新 傷ついた男 2
「………コーイチ!!開けなさい!いるんでしょう!!」
私がそう彼が住んでいるという家(そう、家!!)にむかって叫ぶと、彼は扉を開ける。
「なんだよ………。」
「そんなんこっちのセリフよ、五年も帰ってこないあなたが突然返ってきたと思ったら、挨拶すらなく………スラニスさんのところにも挨拶行ってないんでしょ!!一言くらい行ってきなさいよ!」
「ずいぶんうるさくなったなぁ………スラニスさんの部屋にまた住もうかと思ったけど、俺の部屋、もう埋まってるって聞いたからさ。」
「馬鹿ね………それ私よ、後輩のために宿舎追い出されちゃって、あなたの部屋にうつったのよ………。」
「マジか………いやいやそんなんじゃない、別にお前らに会いに行く気はあったけど、いまは疲れてるんだよ、勘弁してくれ………。」
「………なんか変ねぇ、コーイチってあんな暗い感じだったかしら?いや、もうちょっと明るい感じの………。」
「何言ってるんですか?」
「ひゃっ!!?」
耳元で囁かれた声に私はそんな声をあげて飛び起きてしまう。
「あんたらねぇ………。」
「やっぱりサンティシナさんの恋人なんだ!!そうなんでしょ!!」
「黙りなさい、それともこのペンで突き刺されたいかしら?」
「ひっ!!今すぐ仕事に戻ります!!」
その子はすっ飛んでいき、猛然と仕事を開始する、関心関心、あの子はあとで評価を上げてあげようかなぁ。
「………はぁ、仕方ないなぁ、入れよ。」
コーイチはそういって私を家に上げる、私が大胆にも男の家に1週間押しかけたせいですっかり根負けしたようだ。
「………コーイチ、久しぶりだね。」
「あぁ、お前と会うのは久しぶりだ。」
コーイチは私にお茶を入れてくれた、うわ美味しい、やだ、私お茶の美味しさで男に負けちゃった。
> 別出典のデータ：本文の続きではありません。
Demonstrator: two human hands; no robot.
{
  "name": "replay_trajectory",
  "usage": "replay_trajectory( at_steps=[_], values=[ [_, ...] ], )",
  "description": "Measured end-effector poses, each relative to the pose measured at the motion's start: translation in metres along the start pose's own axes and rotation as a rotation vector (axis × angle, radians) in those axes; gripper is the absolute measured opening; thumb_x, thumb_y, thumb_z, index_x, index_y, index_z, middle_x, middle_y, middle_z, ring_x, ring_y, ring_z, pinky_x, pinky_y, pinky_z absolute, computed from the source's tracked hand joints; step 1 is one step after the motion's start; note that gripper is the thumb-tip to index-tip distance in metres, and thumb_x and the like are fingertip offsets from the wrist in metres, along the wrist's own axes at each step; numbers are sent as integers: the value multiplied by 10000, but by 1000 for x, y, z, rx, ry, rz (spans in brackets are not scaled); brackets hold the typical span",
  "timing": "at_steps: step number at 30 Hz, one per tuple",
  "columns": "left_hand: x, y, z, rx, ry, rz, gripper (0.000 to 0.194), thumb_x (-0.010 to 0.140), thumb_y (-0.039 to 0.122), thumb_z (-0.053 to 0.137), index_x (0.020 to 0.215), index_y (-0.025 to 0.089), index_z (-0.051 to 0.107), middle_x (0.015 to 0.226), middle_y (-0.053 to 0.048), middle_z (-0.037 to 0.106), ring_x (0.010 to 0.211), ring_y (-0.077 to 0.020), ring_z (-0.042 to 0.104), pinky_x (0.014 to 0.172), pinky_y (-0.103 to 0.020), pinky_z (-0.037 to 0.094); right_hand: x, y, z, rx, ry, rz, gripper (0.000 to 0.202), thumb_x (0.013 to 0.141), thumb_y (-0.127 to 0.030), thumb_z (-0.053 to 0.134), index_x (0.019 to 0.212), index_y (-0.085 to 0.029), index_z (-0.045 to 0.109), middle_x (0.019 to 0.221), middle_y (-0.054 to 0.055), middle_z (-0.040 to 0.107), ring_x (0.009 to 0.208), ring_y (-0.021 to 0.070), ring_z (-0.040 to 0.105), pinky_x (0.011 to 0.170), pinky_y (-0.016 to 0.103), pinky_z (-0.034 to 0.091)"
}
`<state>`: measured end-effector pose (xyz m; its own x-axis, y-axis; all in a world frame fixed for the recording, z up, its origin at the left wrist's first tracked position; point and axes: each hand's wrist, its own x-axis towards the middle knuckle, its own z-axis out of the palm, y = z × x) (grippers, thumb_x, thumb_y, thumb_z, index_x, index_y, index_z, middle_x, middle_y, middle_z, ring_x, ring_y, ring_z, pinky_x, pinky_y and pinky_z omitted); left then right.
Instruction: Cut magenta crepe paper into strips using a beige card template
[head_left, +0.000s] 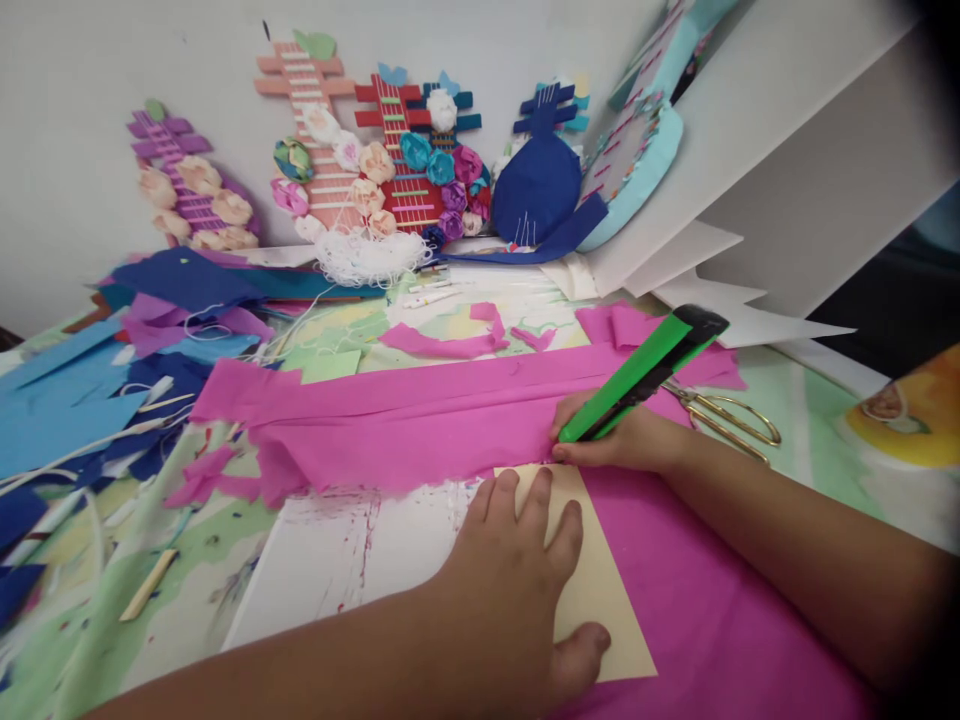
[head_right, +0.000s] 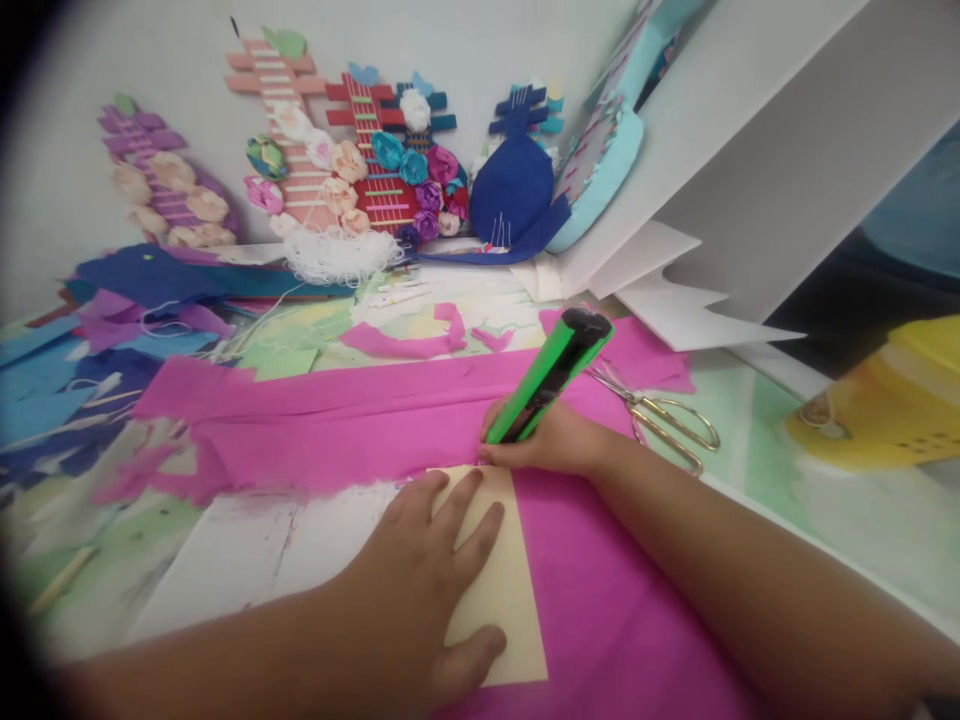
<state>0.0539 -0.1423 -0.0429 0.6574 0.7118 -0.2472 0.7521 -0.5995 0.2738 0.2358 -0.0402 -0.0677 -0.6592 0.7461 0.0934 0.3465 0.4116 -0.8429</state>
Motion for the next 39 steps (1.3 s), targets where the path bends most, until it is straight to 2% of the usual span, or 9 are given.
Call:
replay_trajectory(
  at_steps=[5,8,17,22,29,35,39],
  values=[
    [-1,3,-6,2,-46,-8,683,790,555,311,1341,154,259,1393,-183,152,1232,-439,121,935,-590,182,-2,2,-2,85,63,-24,117,688,-263,603,701,-151,572,650,9,605,615,107,576,567,206,478],
    [-1,4,-6,0,-41,-8,685,789,557,313,1341,156,258,1392,-184,153,1231,-439,124,939,-587,182,-3,4,-2,76,55,-39,115,675,-251,615,711,-151,572,660,7,602,615,107,573,568,208,479],
    [0,-1,10,8,31,7,726,770,599,298,1351,168,233,1401,-170,144,1227,-454,108,931,-613,169,-1,2,0,22,28,0,166,682,-308,599,712,-151,557,666,7,589,619,112,567,579,217,472],
    [1,-3,12,32,56,10,731,767,606,292,1347,164,247,1398,-166,167,1224,-455,121,922,-618,182,-1,2,2,-59,9,-17,155,686,-305,591,721,-156,567,689,11,600,654,118,563,618,227,467],
    [0,-2,11,27,39,21,732,774,604,275,1350,154,234,1392,-193,156,1220,-464,117,918,-617,184,-2,2,-2,98,42,3,130,695,-277,590,676,-150,572,648,12,598,612,111,575,588,216,481],
    [1,-4,10,13,24,19,736,774,606,275,1357,162,203,1397,-196,123,1220,-469,90,917,-628,166,-3,3,-2,85,58,33,109,651,-248,626,691,-161,573,650,0,598,607,112,573,579,212,481],
    [2,-5,11,13,28,20,734,773,613,276,1355,170,213,1399,-186,132,1223,-462,101,922,-623,169,-2,4,-3,107,54,18,125,683,-275,599,678,-153,571,643,11,600,602,113,574,582,222,481]
  ],
)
「お前とこうしてちゃんと話し合うのも久しぶりだな。」
「ここにきてからもあったけど、あんまり話す機会なかったもんね。」
コーイチはしばらく宙を見上げたあと私に向かって聞いてくる。
「………あの生首見て、ドン引きしてこないのか。」
「そりゃあちょっとは臭うけど。」
「そうじゃねぇよ俺のことだよ!!」
へ?コーイチに?
「全然、だって冒険者なんてそんなもんじゃないの?」
「………まぁ、うん、そうか、ならいいんだ…………サンティシナ、サーラさんはどうしたんだ?」
「サーラさん、あの人私に全部任せて神聖帝国にいっちゃいました!!」
「んな馬鹿な。」
「そうそう、私もびっくりしたわよ、でも一番びっくりしたのはやっぱり私にあの人の受付嬢筆頭の立場を押し付けてきたことだけどね、そりゃあ給金は上がったけど、あの日とあんなに大変な仕事してたんだって思ったわよ。」
「帰ってきてほしいか………?」
「もっちろん。」
「………プププ。」
「なによ!!」
「いや、お前そんなの笑うしかないだろ、自覚あるだろ?」
………なぜだが、その笑い声を聞いて悪い気はしなかった、なんでだろうかと首を傾げるが、その理由はついにわからなかった。
「………うっわぁ、お金めっちゃあるじゃない。」
「うん………まぁな………。」
コーイチはなぜか悲しそうな顔をしてこのお金を見る。
「いいなぁいいなぁBランク冒険者、そんなにお金あるならちょっとくらい分けなさいよ。」
「やらねぇよ、だいたい、これは全部貯金だよ、これからもっとためたら、引退して悠々自適に暮らすのさ、ここでな。」
コーイチはそういって指で床を指す、まぁカルドキアのことを指してるんだろうけど。
しかし、それにしても意外も意外、コーイチにそんな遊んで暮らしたい願望があるなんて、思っても見なかったわ。
「へぇ………。」
「…………そういえば、ギセルやリューゼさんは今どこにいるんだ?」
「へ?知らないの?」
「知るわけ無いだろ、あの二人は俺がね………いや、なんでもない、とにかく俺は知らない。」
「そんなこと言われたって、あの二人も5年前から戻ってきてないわよ………コーイチ。」
「なんだ?」
「5年前何があったの?今すぐ教えなさい!!」
「………嫌だと言ったら?」
「このお金全部持ち逃げする。」
「なんでだよ!!」
そこでコーイチはまた大笑いする、それこそなんでそんなに笑っているのか不思議なくらいに。